◆ Exercise data ◆
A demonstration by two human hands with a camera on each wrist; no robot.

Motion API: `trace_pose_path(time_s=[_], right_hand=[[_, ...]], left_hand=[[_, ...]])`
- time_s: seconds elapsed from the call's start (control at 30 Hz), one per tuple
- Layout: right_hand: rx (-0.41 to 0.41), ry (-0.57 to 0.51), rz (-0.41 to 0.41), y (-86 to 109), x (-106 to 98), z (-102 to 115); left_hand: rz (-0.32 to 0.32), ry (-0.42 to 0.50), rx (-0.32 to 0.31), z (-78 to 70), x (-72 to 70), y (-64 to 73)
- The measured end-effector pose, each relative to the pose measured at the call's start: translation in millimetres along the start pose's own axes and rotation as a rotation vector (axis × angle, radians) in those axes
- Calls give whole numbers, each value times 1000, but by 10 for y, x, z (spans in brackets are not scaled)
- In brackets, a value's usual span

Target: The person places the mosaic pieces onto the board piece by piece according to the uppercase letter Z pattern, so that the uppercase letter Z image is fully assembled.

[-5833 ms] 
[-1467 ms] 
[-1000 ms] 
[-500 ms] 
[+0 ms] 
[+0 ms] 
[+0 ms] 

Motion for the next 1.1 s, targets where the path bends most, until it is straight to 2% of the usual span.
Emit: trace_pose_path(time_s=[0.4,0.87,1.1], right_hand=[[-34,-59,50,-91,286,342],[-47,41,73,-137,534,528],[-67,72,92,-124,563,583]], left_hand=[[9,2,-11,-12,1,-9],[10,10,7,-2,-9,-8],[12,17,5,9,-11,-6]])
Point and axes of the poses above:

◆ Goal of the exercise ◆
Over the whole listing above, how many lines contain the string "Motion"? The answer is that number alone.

◆ Expected answer ◆
2